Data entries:
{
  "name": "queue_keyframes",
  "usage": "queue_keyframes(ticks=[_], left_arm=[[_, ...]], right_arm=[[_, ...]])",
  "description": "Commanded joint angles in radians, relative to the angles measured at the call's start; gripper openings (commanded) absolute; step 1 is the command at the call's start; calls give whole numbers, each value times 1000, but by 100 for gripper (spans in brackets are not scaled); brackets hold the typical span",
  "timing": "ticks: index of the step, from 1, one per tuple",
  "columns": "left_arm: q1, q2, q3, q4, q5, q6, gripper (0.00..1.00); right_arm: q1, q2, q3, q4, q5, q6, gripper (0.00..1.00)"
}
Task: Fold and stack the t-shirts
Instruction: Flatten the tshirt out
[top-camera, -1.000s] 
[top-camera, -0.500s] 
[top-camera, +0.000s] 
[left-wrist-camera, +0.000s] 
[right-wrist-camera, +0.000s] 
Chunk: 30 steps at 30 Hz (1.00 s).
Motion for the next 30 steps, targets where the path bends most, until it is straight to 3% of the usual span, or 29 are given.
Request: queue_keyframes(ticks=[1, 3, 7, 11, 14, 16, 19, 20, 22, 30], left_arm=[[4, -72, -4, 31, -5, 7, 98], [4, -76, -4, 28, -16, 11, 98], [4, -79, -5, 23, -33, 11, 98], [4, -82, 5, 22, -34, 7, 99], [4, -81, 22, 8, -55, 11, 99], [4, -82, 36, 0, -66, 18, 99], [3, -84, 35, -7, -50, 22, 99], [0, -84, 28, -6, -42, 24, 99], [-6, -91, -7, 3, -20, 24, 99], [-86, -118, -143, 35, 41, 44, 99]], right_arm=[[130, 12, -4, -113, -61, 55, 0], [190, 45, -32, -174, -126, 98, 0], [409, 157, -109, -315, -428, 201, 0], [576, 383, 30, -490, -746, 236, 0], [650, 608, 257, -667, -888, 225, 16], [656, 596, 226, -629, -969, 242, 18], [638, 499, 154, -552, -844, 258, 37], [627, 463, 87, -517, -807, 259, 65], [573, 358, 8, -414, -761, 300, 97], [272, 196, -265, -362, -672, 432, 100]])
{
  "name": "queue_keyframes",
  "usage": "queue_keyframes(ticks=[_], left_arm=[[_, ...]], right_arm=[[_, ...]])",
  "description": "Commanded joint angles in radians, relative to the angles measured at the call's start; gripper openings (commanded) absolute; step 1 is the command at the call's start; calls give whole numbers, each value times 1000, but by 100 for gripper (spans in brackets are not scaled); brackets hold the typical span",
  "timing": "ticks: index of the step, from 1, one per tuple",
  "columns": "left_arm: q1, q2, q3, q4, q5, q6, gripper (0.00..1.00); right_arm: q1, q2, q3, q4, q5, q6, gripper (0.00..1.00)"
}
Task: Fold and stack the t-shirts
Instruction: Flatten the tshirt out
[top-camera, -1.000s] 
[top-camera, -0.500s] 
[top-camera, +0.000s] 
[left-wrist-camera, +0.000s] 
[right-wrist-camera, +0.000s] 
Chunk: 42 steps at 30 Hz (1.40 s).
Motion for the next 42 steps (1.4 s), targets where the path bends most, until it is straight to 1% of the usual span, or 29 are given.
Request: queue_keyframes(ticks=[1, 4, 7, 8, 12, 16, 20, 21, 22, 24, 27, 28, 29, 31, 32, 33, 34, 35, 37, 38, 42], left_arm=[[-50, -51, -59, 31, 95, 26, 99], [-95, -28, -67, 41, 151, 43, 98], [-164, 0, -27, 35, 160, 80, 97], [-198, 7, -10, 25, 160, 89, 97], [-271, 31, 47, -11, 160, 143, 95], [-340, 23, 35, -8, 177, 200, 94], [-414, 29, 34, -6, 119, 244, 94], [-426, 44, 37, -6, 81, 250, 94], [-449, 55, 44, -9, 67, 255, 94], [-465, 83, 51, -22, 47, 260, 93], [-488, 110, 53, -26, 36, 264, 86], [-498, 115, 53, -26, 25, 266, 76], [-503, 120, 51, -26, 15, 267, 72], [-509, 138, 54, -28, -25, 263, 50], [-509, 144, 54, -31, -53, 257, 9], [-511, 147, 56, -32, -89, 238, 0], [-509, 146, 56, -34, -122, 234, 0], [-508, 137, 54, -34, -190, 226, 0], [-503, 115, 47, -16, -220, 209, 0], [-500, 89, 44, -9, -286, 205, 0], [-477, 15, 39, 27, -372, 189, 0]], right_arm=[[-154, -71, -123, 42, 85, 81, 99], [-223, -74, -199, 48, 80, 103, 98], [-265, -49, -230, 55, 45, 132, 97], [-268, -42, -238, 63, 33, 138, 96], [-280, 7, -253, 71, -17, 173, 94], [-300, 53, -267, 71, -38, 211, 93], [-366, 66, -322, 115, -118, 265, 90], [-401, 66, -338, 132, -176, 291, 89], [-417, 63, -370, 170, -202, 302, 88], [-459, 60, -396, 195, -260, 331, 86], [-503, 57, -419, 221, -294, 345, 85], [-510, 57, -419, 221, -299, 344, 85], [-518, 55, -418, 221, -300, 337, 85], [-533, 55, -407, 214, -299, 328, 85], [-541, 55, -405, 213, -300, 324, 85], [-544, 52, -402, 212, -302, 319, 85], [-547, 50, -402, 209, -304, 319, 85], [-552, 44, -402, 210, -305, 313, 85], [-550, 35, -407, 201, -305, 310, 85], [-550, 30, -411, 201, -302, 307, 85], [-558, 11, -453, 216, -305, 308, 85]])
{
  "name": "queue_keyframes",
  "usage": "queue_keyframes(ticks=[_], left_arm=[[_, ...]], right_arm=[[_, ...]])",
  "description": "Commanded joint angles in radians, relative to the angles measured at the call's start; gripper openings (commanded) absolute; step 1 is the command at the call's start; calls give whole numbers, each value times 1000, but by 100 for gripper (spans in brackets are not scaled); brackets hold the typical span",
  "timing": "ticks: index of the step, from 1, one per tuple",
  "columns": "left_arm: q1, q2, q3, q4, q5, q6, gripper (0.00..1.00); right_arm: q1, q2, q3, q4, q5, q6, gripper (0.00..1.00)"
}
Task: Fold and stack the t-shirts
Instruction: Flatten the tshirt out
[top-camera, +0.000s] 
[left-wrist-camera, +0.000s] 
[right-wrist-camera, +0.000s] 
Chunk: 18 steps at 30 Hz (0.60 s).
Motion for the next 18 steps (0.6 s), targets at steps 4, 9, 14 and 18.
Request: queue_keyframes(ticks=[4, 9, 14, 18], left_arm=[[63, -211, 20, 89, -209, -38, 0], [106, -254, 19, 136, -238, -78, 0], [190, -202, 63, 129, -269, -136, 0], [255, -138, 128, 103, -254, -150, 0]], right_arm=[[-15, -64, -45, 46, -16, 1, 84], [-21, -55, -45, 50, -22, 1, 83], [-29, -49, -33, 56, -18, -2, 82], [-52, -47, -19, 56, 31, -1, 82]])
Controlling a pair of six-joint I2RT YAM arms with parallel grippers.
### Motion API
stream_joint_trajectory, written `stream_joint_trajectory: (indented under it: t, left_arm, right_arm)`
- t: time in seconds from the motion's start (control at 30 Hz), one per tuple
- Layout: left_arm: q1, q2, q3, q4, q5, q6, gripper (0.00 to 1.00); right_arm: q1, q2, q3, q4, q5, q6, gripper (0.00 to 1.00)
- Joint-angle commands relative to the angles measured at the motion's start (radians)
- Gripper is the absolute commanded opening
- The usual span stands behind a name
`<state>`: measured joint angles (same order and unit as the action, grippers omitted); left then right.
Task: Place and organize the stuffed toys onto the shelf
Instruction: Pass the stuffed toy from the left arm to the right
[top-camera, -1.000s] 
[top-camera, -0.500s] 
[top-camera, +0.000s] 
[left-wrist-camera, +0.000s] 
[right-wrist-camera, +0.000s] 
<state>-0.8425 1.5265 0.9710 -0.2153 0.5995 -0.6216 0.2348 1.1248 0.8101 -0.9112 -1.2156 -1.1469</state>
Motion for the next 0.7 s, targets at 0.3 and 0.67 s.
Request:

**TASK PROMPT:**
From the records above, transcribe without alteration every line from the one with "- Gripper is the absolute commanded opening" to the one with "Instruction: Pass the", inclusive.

**TASK RESPONSE:**
- Gripper is the absolute commanded opening
- The usual span stands behind a name
`<state>`: measured joint angles (same order and unit as the action, grippers omitted); left then right.
Task: Place and organize the stuffed toys onto the shelf
Instruction: Pass the stuffed toy from the left arm to the right

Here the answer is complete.